- _ASSIGNMENT_:
Set down exactly, from the records below, the line with "Labels for a" through the line with "black right gripper: x=395", and nothing else.

- _RECORDS FOR THE TASK_:

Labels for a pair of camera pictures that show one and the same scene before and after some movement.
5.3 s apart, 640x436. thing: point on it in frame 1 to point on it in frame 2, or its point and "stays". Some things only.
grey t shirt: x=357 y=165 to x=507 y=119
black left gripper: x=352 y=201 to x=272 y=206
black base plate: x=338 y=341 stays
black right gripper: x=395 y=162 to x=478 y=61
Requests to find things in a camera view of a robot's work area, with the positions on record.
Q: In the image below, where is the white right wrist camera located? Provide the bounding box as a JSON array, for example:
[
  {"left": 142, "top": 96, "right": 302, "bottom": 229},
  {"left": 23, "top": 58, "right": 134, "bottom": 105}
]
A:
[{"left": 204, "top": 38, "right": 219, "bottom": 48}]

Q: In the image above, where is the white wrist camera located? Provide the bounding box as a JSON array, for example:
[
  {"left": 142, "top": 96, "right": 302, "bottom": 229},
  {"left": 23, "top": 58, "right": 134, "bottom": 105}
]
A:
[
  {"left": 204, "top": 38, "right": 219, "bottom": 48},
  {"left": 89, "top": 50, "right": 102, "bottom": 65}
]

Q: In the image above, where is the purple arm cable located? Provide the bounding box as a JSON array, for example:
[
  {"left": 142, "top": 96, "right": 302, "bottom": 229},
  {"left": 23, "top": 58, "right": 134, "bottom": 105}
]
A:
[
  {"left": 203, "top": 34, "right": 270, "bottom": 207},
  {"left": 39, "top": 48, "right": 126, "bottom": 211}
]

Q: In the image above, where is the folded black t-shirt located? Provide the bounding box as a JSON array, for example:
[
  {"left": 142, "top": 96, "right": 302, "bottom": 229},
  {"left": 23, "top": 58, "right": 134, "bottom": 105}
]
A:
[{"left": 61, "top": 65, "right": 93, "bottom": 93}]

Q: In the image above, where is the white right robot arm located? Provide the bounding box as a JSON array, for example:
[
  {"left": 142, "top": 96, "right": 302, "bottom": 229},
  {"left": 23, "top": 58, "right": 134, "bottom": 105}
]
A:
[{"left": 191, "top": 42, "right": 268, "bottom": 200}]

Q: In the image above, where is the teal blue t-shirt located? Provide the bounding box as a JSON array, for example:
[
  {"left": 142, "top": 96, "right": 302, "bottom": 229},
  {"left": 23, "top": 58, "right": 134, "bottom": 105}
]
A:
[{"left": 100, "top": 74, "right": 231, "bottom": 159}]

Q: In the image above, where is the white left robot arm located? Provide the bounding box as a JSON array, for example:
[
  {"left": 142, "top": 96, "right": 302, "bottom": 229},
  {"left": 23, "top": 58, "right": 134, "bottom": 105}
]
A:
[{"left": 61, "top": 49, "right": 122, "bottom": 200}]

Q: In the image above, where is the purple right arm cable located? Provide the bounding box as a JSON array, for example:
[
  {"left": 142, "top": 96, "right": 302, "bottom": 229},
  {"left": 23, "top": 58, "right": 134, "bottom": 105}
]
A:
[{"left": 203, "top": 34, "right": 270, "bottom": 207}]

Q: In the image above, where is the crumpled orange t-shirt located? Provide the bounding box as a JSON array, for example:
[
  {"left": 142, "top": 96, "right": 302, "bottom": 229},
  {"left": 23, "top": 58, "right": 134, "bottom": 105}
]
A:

---

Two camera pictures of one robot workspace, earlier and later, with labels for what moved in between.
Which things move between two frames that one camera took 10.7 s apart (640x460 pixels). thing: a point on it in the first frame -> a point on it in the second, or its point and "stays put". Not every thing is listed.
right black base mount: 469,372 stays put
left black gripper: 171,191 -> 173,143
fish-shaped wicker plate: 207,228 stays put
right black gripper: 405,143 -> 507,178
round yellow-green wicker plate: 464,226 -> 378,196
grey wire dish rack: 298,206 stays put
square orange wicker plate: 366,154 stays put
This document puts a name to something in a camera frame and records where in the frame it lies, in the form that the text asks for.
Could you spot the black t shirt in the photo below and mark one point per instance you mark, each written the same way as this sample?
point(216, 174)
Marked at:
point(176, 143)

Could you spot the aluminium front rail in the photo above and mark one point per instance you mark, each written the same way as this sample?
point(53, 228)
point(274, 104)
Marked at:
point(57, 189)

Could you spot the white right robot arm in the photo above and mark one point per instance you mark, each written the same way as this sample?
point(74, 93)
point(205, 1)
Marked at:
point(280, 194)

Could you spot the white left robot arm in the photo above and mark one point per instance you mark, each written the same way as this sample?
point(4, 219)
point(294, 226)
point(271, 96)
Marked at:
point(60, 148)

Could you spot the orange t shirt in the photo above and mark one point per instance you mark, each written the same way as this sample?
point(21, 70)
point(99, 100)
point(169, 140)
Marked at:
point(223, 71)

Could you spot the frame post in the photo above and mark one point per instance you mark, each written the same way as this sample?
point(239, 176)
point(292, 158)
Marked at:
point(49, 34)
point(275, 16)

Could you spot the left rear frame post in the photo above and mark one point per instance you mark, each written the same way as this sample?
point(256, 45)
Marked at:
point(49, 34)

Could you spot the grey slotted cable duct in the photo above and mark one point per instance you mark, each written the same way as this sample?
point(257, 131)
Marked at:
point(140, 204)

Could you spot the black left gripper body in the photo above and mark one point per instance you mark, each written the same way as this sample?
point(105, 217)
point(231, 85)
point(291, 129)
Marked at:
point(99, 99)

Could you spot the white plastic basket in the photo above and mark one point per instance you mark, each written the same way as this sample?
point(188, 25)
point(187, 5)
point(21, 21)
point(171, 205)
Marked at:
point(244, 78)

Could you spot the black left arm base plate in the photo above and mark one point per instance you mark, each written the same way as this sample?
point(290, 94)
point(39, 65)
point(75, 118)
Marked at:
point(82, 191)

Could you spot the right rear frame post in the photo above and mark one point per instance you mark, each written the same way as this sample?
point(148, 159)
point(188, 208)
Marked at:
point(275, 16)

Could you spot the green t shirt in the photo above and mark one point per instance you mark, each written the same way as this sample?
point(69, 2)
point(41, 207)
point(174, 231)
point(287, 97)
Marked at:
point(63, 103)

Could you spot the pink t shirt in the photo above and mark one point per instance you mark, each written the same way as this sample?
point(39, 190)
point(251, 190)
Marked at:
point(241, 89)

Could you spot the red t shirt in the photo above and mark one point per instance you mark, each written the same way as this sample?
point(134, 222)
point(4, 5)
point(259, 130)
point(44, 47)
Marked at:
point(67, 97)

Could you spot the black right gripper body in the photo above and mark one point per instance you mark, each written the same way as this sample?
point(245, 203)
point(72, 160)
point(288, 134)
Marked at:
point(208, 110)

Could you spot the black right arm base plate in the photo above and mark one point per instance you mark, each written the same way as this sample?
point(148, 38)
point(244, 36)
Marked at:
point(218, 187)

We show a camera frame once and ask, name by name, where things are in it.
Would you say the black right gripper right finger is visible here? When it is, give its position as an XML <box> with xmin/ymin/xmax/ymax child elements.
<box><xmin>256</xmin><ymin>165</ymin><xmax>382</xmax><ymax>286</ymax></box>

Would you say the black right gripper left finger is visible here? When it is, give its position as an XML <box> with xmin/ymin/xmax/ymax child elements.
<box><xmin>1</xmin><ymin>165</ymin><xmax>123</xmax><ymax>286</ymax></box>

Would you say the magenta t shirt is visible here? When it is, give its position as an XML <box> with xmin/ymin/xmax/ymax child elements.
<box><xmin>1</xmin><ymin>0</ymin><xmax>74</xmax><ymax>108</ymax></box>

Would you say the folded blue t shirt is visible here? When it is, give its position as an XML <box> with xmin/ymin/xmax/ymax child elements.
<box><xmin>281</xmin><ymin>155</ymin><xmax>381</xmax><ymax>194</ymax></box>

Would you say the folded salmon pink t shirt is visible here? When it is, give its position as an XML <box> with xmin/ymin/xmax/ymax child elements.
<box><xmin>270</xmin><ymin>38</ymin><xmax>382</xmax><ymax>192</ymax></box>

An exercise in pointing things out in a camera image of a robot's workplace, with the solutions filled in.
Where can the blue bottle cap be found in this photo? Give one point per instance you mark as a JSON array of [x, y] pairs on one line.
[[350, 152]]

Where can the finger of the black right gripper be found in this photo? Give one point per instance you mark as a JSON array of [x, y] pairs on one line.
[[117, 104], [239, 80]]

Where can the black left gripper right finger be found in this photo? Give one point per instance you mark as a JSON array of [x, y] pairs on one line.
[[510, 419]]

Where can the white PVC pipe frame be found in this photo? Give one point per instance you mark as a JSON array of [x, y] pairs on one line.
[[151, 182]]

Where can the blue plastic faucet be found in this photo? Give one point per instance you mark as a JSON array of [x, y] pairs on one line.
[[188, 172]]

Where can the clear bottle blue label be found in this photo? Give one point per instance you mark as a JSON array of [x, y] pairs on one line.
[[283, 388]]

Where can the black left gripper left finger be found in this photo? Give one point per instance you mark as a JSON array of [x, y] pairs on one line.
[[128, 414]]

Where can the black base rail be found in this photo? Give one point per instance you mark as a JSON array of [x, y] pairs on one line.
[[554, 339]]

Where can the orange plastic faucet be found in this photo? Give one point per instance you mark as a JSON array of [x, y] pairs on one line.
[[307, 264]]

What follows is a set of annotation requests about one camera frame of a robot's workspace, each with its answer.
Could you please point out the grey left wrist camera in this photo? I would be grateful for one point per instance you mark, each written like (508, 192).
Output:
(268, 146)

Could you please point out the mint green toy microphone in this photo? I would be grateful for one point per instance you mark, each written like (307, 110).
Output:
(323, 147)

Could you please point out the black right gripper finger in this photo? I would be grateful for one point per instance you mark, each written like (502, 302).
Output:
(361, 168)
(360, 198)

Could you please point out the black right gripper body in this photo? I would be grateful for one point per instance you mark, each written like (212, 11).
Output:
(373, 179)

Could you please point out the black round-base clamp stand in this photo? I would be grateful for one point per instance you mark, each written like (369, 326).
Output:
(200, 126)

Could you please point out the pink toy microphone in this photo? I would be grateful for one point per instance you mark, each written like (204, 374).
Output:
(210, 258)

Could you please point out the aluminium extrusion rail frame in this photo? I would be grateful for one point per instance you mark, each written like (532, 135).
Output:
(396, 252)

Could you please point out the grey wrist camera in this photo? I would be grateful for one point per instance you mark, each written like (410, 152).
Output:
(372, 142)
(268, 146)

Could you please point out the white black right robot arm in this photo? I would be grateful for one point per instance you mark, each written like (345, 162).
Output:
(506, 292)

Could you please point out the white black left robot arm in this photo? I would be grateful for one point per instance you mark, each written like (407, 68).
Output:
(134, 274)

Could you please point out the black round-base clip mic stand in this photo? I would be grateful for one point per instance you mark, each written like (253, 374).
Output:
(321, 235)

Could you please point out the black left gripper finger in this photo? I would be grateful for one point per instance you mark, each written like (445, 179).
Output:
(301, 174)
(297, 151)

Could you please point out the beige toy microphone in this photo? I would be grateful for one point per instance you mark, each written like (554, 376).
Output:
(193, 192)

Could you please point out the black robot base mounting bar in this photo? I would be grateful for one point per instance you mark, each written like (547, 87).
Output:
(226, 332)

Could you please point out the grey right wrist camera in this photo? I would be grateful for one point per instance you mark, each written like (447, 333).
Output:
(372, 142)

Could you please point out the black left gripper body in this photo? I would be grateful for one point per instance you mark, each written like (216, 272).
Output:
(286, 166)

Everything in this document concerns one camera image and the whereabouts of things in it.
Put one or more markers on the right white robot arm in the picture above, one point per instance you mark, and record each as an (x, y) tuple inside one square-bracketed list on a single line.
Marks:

- _OUTPUT OF THE TASK_:
Labels for a pair of camera pictures that show one and the same scene before and after some movement.
5.3 s apart, 640x436. thing: point on it in frame 1 to point on it in frame 2, or its point and "stays". Some things only.
grey t shirt: x=357 y=165 to x=507 y=119
black left gripper: x=352 y=201 to x=272 y=206
black base plate: x=338 y=341 stays
black right gripper: x=395 y=162 to x=478 y=61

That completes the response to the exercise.